WHAT YOU NEED TO DO:
Take the entries that follow and return exactly the lines from the one holding "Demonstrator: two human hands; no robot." through the one holding "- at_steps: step", both included. Nothing else is needed.

----- RECORDS FOR THIS TASK -----

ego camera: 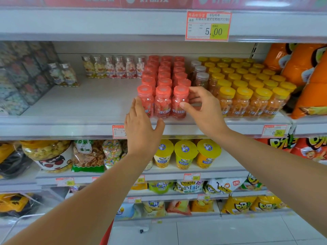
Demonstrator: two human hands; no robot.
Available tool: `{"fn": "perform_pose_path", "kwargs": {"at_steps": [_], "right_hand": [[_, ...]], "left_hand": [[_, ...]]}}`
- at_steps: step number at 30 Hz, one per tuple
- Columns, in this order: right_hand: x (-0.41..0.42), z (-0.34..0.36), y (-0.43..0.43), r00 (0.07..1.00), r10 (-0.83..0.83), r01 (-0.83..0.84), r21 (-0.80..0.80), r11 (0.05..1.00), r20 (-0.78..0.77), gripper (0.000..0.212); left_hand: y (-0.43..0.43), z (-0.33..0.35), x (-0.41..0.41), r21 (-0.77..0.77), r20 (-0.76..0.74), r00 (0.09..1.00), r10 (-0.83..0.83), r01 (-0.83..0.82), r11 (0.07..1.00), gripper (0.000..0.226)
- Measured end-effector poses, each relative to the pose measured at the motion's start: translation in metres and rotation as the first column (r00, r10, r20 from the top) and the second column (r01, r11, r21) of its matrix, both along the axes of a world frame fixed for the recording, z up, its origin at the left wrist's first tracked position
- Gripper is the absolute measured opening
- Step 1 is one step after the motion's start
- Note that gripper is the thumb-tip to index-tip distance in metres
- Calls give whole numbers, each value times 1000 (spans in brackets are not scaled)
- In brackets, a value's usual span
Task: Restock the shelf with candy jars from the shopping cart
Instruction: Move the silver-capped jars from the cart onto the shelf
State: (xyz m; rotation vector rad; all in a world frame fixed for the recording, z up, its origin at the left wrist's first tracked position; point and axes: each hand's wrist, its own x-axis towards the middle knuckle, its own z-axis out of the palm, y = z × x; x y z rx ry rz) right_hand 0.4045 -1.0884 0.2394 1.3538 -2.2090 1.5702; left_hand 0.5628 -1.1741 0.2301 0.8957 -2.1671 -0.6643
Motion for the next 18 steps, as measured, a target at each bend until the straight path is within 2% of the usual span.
{"fn": "perform_pose_path", "kwargs": {"at_steps": [5, 9, 13, 18], "right_hand": [[10, -4, 7, 999, -30, 33, -76, 997, 42, 55], [29, -1, 18, 998, -27, 16, -177, 984, -57, 41], [68, -3, 20, 988, 131, -142, -149, 979, -84, 20], [131, -25, 2, 915, 401, -401, -14, 916, 44, 2]], "left_hand": [[5, 1, 5, 16, 5, 1000, -2, 2, 1000, 79], [12, 1, 15, 24, -29, 999, 23, -23, 999, 74], [16, -4, 36, 26, -103, 990, 95, -93, 995, 60], [5, -30, 98, 67, -166, 964, 209, -201, 977, 31]]}}
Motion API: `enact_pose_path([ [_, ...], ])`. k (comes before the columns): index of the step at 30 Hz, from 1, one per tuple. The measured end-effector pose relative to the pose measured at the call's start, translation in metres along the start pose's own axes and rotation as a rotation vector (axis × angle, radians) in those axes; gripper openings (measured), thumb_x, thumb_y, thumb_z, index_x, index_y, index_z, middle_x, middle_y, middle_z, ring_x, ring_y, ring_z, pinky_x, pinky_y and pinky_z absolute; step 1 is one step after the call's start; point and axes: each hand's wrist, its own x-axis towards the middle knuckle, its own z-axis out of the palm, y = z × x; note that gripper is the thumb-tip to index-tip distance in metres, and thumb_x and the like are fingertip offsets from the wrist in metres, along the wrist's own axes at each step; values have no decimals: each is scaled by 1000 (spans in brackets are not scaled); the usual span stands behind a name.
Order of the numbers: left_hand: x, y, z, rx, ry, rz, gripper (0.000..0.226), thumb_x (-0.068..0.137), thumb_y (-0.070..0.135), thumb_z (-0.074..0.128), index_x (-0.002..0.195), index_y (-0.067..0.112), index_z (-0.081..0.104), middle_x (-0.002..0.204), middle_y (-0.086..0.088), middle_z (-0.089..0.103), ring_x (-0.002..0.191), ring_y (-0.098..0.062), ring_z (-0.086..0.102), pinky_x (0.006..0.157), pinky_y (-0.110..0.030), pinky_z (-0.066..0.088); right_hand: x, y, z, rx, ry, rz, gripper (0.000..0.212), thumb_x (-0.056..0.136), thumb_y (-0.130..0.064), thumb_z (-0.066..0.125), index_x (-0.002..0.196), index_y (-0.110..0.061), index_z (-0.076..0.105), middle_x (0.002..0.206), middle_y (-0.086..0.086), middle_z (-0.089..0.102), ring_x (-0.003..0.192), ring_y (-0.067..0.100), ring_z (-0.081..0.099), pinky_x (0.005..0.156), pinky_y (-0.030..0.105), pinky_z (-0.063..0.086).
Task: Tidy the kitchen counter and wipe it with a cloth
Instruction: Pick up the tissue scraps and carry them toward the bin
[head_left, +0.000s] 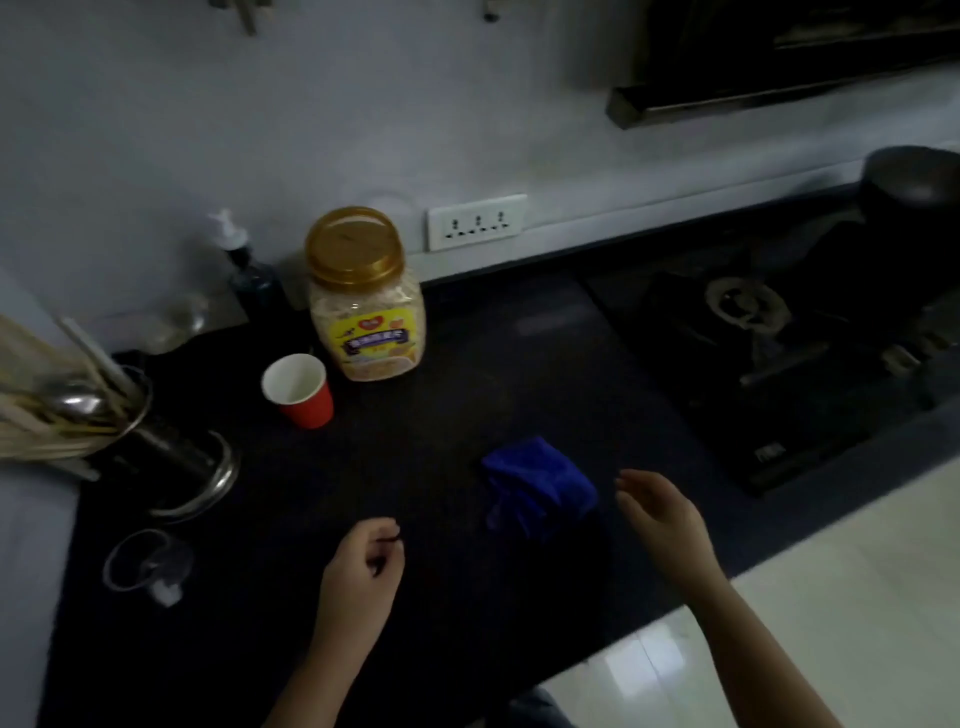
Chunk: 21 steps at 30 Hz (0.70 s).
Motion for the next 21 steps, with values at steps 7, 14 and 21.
enact_pose_path([
  [7,-23,21,42,73,-394,138,29,89,7,53,87,36,53,94,8,65,88,-11,63,75,-23,48,-88,93,-67,-14,382,285,24,88,-9,57,111,-7,60,96,6,65,87,22,60,69,31,43],
  [14,-45,65,139,193,-751,332,28,89,4,52,86,33,53,90,11,63,86,-11,62,71,-18,46,-225,218,-74,192,554,854,31,89,-13,55,117,-1,57,106,20,65,98,34,61,84,41,46],
  [21,-111,77,252,367,-1066,369,31,88,1,51,80,31,53,84,5,64,81,-16,61,74,-23,48,-333,306,-78,559,772,1222,36,89,-10,53,121,7,52,101,16,57,89,31,56,76,38,41],
])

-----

RESULT:
Demonstrator: two human hands; no robot.
Available tool: `{"fn": "perform_pose_path", "kwargs": {"at_steps": [_], "right_hand": [[_, ...]], "left_hand": [[_, ...]]}}`
- at_steps: step number at 30 Hz, one per tuple

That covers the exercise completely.